* Requirement: Among the lines below, take the one holding "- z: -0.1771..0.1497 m", the one holding "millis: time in", and all lines between them. Set them down exactly.

--- Data for review ---

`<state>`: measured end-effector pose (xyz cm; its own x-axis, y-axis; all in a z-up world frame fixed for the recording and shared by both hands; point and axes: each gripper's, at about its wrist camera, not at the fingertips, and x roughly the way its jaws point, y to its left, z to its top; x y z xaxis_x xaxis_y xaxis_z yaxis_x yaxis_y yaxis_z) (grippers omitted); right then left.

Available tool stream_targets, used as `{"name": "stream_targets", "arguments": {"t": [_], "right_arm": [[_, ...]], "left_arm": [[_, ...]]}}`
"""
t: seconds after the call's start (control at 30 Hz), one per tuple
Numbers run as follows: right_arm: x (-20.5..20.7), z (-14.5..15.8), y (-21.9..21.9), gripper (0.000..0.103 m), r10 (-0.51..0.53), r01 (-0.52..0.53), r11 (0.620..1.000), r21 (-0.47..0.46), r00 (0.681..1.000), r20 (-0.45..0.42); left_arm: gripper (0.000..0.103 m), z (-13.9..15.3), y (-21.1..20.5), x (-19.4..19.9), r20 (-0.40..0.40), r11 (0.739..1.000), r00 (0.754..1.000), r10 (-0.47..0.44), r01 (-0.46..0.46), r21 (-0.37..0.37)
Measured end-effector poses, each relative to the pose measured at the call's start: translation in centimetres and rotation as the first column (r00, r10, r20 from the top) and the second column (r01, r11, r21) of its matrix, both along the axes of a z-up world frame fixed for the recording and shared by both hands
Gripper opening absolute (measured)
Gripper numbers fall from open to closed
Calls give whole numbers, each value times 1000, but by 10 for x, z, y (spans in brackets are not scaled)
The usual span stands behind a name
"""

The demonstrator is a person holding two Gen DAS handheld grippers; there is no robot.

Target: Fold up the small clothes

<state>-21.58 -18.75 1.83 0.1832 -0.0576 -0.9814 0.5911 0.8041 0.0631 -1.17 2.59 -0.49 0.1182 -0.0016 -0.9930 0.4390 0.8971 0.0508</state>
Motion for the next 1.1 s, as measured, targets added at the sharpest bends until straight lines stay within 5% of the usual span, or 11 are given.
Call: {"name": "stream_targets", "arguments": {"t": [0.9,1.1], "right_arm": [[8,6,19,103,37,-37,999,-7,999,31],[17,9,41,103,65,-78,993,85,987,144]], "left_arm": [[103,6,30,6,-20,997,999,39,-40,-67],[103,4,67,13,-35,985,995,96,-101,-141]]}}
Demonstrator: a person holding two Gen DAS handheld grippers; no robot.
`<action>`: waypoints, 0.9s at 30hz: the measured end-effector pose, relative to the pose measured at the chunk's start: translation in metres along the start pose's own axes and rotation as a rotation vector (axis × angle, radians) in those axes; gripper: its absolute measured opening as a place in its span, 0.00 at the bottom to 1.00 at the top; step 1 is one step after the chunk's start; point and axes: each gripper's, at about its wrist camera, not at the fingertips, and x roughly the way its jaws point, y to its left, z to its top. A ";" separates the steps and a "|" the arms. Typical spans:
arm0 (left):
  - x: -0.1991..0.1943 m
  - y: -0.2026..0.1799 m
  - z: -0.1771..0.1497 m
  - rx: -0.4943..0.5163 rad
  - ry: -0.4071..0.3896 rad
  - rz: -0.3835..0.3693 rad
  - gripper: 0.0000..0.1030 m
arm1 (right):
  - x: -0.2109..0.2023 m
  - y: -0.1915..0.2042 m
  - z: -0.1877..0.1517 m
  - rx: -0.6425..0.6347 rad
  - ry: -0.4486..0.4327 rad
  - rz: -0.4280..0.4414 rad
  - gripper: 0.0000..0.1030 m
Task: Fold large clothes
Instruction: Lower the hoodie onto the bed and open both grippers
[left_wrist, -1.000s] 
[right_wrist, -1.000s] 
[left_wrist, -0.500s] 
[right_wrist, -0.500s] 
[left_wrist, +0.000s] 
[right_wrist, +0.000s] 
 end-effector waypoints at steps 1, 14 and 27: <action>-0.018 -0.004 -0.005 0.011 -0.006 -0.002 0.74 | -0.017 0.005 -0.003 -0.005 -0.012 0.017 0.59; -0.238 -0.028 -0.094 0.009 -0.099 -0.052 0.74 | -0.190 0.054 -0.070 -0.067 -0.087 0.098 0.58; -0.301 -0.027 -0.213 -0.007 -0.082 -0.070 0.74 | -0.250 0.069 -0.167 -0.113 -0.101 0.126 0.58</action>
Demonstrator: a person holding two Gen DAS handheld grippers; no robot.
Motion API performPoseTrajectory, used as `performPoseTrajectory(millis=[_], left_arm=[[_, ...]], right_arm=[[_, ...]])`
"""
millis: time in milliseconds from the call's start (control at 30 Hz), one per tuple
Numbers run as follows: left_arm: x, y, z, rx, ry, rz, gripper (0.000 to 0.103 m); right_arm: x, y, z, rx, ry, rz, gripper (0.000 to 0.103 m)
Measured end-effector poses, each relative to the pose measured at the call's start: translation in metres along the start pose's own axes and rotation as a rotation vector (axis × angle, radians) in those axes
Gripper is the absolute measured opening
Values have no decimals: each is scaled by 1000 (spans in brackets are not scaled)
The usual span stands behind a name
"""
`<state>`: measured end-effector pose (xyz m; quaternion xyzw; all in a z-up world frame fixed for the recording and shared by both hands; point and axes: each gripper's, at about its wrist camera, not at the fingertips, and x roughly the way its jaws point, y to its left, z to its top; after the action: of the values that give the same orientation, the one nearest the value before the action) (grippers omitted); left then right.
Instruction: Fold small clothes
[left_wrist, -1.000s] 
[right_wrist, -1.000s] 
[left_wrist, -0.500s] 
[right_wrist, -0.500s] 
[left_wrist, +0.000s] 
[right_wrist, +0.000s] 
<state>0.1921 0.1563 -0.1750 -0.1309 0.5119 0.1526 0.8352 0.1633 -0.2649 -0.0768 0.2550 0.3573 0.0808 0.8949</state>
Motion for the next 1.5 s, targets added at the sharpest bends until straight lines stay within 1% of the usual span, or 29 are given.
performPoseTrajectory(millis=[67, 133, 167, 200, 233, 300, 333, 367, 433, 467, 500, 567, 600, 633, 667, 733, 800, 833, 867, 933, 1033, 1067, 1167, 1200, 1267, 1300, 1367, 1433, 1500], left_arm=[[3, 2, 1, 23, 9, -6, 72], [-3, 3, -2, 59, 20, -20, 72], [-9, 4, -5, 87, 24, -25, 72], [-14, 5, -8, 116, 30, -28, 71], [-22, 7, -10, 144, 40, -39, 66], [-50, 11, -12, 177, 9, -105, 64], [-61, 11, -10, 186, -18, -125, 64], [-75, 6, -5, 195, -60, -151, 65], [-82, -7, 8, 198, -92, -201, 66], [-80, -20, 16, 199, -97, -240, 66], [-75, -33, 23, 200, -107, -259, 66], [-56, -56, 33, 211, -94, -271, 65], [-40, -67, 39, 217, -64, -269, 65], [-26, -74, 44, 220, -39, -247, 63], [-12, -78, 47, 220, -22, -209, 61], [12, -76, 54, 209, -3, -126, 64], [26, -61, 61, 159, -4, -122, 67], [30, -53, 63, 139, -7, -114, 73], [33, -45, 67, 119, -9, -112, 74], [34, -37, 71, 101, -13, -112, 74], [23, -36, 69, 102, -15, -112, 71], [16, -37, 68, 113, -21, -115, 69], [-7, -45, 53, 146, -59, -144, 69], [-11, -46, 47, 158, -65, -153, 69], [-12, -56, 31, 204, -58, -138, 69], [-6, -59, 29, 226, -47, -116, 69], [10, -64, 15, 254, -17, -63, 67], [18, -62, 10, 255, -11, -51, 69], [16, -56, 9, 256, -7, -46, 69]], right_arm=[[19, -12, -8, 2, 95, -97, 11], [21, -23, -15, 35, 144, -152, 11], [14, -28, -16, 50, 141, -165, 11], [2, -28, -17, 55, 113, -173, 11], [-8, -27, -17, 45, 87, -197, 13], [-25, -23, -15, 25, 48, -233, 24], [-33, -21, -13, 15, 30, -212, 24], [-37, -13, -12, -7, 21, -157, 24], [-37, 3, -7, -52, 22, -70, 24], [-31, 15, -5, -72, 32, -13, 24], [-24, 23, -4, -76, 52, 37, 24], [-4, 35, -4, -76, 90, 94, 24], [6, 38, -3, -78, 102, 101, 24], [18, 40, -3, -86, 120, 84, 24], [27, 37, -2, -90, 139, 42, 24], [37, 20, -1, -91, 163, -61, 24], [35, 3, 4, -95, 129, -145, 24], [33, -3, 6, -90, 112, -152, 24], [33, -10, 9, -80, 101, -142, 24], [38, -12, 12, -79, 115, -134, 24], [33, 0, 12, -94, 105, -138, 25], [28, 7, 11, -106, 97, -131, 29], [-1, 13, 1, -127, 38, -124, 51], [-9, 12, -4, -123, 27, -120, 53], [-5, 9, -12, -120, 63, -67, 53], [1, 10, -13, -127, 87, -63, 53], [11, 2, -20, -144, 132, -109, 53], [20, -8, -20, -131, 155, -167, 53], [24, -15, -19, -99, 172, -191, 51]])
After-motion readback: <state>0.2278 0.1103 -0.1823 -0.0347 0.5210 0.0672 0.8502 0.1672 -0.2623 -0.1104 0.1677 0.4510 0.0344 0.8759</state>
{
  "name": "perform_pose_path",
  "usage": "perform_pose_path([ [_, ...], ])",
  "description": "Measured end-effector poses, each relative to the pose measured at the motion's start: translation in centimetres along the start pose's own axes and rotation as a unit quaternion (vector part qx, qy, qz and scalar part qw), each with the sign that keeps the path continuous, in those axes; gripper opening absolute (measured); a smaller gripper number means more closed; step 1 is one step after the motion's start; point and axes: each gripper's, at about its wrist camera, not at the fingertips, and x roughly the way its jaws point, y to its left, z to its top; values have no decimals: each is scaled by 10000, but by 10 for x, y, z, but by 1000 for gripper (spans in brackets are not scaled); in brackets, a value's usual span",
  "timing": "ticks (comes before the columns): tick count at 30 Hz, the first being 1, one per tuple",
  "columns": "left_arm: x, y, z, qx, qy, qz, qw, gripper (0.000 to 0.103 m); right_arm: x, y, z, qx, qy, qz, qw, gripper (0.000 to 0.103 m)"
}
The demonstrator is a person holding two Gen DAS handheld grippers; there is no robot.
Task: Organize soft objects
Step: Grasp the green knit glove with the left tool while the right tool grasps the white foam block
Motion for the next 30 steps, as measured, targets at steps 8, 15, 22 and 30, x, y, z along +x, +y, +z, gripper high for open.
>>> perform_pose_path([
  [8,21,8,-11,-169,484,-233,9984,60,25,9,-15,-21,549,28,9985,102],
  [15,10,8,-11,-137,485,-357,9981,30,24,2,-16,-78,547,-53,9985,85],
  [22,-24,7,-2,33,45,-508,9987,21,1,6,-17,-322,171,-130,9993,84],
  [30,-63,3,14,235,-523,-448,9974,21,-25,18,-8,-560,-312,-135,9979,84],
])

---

* Result for this exercise:
  - z: -0.1771..0.1497 m
  - rx: -0.4943..0.5163 rad
  - ry: -0.4071..0.3896 rad
  - rz: -0.3835..0.3693 rad
  - gripper: 0.0000..0.1030 m
arm1 (right):
  - x: -0.2109..0.2023 m
  - y: -0.1915..0.2042 m
  - z: -0.1877..0.1517 m
  - rx: -0.6425..0.6347 rad
  - ry: -0.4486..0.4327 rad
  - rz: -0.4280..0.4414 rad
  - gripper: 0.0000..0.1030 m
Task: Fold large clothes
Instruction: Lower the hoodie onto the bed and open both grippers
[left_wrist, -1.000s] 
[right_wrist, -1.000s] 
[left_wrist, -0.500s] 
[right_wrist, -0.500s] 
[left_wrist, +0.000s] 
[right_wrist, +0.000s] 
 end-effector waypoints at steps 1, 14 and 27: <action>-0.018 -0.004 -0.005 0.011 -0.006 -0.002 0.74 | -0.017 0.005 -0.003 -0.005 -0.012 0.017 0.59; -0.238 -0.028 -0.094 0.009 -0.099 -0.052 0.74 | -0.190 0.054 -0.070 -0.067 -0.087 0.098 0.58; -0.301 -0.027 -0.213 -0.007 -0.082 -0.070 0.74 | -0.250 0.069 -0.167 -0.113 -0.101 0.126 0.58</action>
Demonstrator: a person holding two Gen DAS handheld grippers; no robot.
Motion API performPoseTrajectory, used as `performPoseTrajectory(millis=[_], left_arm=[[_, ...]], right_arm=[[_, ...]])`
"""
millis: time in milliseconds from the call's start (control at 30 Hz), one per tuple

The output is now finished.